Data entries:
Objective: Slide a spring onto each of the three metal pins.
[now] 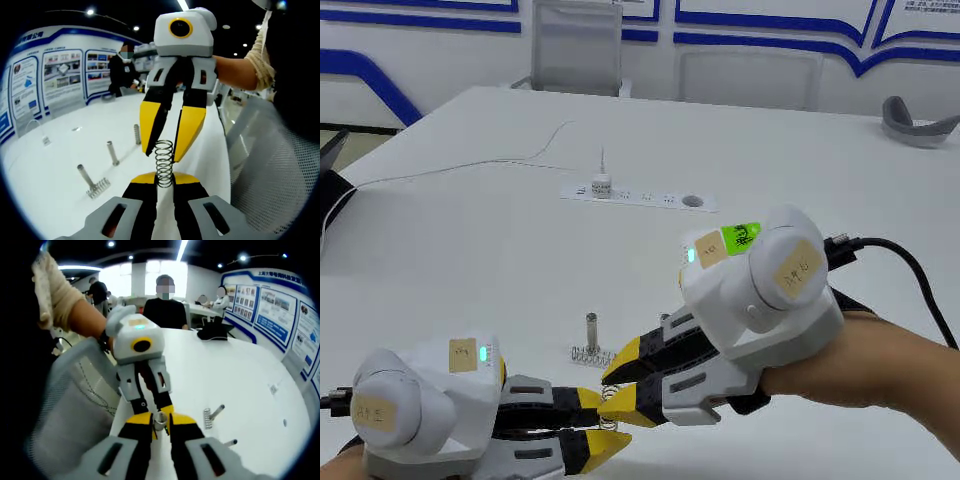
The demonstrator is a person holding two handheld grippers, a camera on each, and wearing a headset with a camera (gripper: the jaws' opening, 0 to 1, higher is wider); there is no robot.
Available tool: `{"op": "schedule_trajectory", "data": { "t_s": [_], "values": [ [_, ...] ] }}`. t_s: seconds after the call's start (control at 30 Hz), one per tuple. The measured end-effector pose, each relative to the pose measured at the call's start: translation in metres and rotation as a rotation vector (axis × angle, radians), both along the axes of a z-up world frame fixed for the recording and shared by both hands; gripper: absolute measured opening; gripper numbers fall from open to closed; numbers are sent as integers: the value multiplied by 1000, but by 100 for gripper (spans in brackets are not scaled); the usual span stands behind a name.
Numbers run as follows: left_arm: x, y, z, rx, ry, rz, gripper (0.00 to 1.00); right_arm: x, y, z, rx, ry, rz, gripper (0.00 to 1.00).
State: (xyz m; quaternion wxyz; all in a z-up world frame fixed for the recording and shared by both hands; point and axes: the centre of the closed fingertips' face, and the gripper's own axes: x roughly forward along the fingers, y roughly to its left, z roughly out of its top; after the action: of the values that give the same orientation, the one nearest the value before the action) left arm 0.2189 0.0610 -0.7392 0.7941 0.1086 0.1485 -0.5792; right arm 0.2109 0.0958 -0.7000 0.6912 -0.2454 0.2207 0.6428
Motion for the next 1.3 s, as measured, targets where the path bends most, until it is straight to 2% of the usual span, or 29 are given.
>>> {"op": "schedule_trajectory", "data": {
  "t_s": [0.43,0.83,1.3],
  "values": [
    [3,0,2,-11,-5,7,11,3,0,-3,20,32,-40,12],
    [7,2,2,-7,-16,27,12,6,-1,-3,22,30,-53,12],
    [10,6,2,-20,13,60,24,12,-7,-1,21,23,-80,12]
  ]
}}
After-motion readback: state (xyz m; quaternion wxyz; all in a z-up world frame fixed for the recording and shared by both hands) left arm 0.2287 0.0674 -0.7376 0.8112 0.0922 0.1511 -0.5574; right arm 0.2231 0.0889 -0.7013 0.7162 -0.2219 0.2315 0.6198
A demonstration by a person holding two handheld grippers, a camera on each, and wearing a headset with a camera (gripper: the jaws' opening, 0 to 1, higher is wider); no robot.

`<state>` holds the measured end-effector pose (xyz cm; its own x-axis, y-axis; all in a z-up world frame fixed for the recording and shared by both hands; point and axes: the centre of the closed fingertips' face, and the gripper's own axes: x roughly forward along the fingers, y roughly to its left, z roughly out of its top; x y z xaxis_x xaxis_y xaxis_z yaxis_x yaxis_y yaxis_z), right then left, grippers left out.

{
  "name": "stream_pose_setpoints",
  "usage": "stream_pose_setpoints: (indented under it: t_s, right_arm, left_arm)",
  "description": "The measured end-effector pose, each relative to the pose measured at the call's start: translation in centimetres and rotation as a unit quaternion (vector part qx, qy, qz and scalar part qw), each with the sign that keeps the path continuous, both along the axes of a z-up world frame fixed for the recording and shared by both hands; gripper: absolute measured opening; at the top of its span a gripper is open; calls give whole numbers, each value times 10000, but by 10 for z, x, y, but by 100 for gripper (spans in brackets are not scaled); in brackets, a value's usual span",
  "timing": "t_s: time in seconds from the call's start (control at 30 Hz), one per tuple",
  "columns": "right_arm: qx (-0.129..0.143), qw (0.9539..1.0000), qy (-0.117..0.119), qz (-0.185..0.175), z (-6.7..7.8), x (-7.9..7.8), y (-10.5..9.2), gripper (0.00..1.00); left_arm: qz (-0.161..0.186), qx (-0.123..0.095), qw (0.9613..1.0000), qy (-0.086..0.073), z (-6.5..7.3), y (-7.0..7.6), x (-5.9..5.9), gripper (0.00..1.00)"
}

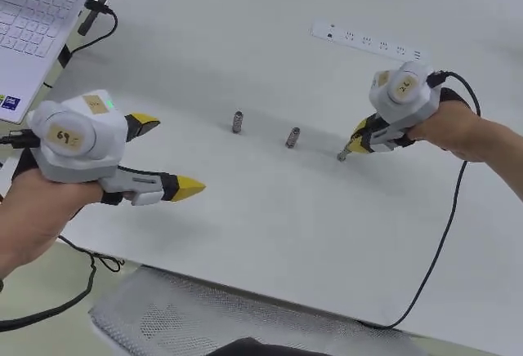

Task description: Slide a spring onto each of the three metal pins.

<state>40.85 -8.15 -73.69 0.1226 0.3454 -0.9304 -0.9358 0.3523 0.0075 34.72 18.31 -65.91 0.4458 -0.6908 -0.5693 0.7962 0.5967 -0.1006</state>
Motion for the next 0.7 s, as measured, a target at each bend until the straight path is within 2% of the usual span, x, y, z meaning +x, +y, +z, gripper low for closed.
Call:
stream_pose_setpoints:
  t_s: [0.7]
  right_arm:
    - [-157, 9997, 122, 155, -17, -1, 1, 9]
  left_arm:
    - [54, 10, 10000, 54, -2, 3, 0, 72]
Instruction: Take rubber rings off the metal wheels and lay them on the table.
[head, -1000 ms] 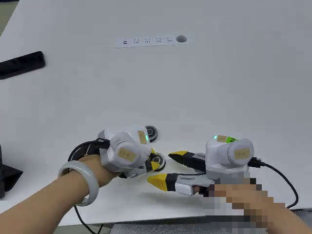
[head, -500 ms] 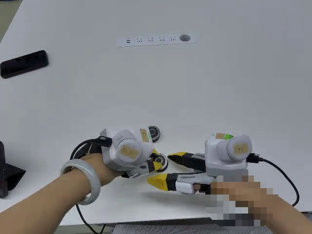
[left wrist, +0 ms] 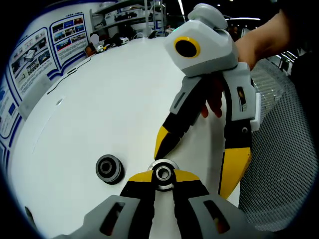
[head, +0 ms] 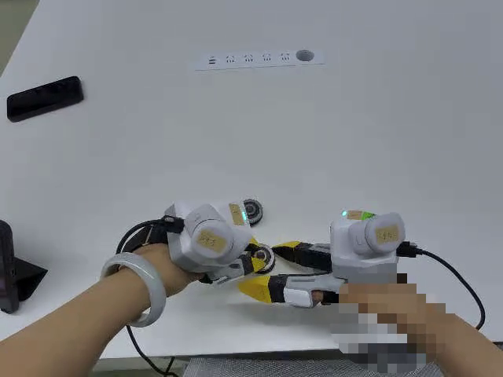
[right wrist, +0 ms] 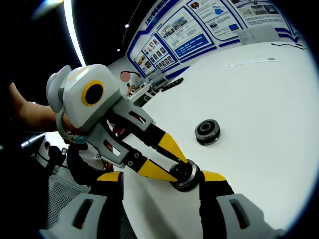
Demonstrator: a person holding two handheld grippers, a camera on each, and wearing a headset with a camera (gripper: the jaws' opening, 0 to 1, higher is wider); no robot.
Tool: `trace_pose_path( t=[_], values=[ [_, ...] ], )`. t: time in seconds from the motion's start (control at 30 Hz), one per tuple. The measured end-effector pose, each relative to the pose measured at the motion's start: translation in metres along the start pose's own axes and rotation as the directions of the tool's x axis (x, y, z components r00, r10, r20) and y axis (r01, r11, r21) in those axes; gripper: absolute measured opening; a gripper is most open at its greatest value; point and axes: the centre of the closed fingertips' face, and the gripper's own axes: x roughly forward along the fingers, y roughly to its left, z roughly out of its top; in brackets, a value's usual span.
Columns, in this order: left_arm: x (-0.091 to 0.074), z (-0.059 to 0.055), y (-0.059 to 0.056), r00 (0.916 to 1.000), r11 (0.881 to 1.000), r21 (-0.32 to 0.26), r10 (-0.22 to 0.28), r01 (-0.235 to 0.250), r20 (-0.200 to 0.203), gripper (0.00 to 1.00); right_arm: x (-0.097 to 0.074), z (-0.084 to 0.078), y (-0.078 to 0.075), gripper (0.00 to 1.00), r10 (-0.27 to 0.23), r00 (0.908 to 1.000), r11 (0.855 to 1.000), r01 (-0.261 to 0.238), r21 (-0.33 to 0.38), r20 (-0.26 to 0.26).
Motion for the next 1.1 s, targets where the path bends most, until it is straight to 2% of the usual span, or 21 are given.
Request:
trace_pose_path(
  t=[0.73,1.1],
  values=[
    [-0.0004,-0.0009,-0.0003,1.0000,1.000,-0.008,-0.002,0.002,0.003,0.13,-0.0052,-0.0041,0.0044,0.63,0.012,0.9999,0.999,-0.012,0.038,-0.004],
    [-0.0009,-0.0010,-0.0006,1.0000,1.000,-0.007,-0.001,0.001,0.002,0.13,-0.0099,-0.0078,0.0098,0.62,0.032,0.9995,0.994,-0.032,0.104,0.007]
  ],
)
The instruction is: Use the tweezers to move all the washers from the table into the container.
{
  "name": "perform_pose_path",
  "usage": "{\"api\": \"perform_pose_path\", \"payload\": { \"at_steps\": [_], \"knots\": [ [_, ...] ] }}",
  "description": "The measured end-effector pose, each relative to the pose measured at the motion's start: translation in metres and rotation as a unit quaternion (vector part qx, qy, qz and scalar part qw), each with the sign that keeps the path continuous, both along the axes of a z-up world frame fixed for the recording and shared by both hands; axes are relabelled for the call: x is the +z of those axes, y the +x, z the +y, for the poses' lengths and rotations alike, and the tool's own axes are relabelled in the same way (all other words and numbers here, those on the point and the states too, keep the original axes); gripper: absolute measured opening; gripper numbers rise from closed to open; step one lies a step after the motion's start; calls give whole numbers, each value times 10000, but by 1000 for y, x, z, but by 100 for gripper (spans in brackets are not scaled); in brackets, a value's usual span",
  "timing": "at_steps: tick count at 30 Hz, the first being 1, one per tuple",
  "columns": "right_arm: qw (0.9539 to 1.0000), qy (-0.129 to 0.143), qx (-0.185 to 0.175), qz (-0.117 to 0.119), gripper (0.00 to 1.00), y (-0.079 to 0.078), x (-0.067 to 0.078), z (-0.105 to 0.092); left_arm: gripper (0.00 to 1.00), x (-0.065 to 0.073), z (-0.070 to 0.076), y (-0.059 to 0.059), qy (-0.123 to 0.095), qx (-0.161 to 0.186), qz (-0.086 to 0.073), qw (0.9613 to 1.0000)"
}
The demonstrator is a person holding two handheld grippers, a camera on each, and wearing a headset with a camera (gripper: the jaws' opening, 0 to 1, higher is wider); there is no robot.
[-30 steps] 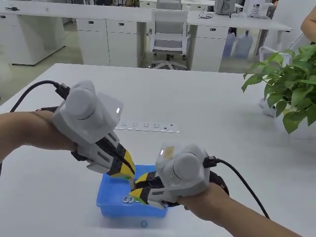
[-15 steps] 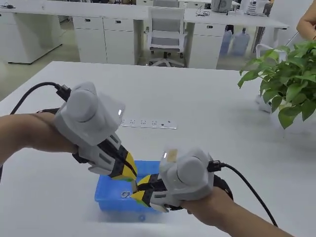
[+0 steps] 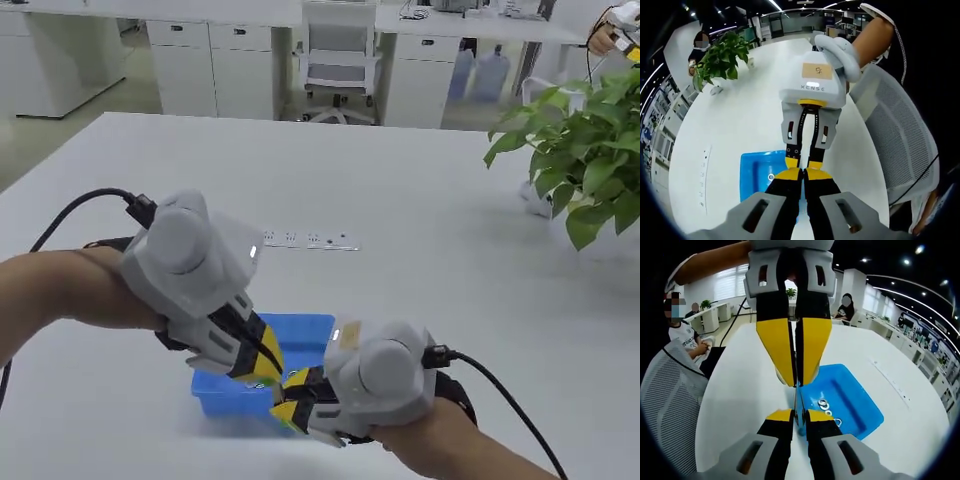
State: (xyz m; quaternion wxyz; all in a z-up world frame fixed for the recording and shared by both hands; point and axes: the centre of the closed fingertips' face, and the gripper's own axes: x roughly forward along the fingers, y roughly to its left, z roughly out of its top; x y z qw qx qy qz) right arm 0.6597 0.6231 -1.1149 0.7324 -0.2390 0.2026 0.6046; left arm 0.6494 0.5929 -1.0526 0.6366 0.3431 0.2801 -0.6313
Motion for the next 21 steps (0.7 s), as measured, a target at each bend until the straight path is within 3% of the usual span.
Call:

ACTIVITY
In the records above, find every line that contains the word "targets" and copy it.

EXERCISE RESPONSE
Motion for the next 1.3 s, as measured, targets where the path bends most, until it is straight to 2% of the usual span, or 29 are given.
Motion for the next 1.1 s, targets where the path bends most, until it is straight to 2% of the usual span, or 21 are given.

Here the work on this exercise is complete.